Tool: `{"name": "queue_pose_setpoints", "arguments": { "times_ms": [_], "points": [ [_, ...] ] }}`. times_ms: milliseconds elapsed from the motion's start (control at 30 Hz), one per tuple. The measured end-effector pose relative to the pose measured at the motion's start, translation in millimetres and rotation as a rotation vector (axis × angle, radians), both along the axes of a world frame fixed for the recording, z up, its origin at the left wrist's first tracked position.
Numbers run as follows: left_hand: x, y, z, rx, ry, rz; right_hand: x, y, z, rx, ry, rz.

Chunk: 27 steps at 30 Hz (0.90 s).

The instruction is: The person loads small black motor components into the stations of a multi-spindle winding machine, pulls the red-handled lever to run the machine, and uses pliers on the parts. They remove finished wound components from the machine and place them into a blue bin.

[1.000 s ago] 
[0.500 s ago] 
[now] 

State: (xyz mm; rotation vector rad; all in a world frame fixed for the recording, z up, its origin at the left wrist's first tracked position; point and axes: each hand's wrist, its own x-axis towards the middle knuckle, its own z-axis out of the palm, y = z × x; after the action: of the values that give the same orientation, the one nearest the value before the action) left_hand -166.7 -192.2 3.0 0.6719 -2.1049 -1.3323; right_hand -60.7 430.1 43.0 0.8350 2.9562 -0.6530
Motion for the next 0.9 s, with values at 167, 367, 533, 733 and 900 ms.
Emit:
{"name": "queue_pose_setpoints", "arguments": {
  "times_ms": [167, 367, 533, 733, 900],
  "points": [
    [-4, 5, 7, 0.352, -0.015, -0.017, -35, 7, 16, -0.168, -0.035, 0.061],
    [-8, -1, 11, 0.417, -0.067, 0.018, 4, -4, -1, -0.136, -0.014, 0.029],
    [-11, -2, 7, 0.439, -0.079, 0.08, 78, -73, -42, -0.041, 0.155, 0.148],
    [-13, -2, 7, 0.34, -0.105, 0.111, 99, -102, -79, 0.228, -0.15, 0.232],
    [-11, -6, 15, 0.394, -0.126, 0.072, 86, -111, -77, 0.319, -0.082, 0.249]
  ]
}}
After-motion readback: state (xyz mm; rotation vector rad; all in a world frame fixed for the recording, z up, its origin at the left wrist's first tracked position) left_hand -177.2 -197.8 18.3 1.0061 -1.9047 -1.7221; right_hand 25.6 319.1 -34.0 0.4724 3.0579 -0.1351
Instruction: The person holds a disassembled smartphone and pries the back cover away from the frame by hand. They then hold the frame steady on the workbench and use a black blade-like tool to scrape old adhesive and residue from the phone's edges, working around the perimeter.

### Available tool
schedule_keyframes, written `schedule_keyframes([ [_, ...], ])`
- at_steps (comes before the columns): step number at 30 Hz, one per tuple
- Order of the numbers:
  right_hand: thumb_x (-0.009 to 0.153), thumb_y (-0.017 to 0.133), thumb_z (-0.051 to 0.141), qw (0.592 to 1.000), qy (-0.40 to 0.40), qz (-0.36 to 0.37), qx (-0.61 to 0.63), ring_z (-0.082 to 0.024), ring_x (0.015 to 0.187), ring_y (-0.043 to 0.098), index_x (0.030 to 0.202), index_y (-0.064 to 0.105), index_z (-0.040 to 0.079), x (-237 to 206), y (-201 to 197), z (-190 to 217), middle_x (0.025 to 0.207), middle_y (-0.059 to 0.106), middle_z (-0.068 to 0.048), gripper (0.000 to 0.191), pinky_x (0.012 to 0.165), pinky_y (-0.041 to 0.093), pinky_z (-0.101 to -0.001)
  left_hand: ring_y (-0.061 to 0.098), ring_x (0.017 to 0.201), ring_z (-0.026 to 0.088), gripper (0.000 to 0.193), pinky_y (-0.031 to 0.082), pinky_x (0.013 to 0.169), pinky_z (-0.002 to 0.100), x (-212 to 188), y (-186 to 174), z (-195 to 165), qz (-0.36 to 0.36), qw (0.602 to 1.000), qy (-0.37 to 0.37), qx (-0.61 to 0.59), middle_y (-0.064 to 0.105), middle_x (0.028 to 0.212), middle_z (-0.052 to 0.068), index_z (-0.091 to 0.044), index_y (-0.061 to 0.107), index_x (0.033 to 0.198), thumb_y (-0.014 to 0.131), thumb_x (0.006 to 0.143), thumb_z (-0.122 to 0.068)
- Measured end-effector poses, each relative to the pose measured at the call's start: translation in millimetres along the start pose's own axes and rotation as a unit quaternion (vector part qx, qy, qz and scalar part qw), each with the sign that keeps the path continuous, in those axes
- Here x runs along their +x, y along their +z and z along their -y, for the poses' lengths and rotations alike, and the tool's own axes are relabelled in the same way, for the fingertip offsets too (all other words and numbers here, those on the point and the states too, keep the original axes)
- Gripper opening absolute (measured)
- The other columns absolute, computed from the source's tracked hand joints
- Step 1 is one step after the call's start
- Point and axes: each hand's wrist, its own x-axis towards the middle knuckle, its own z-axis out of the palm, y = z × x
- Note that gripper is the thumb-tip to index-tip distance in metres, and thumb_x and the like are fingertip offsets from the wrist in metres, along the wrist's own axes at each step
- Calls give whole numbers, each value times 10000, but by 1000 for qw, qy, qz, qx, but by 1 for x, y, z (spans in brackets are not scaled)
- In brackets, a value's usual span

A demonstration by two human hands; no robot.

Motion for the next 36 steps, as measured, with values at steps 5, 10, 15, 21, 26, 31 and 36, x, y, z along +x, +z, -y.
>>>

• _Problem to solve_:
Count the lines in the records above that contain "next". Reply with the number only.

• _Solution_:
2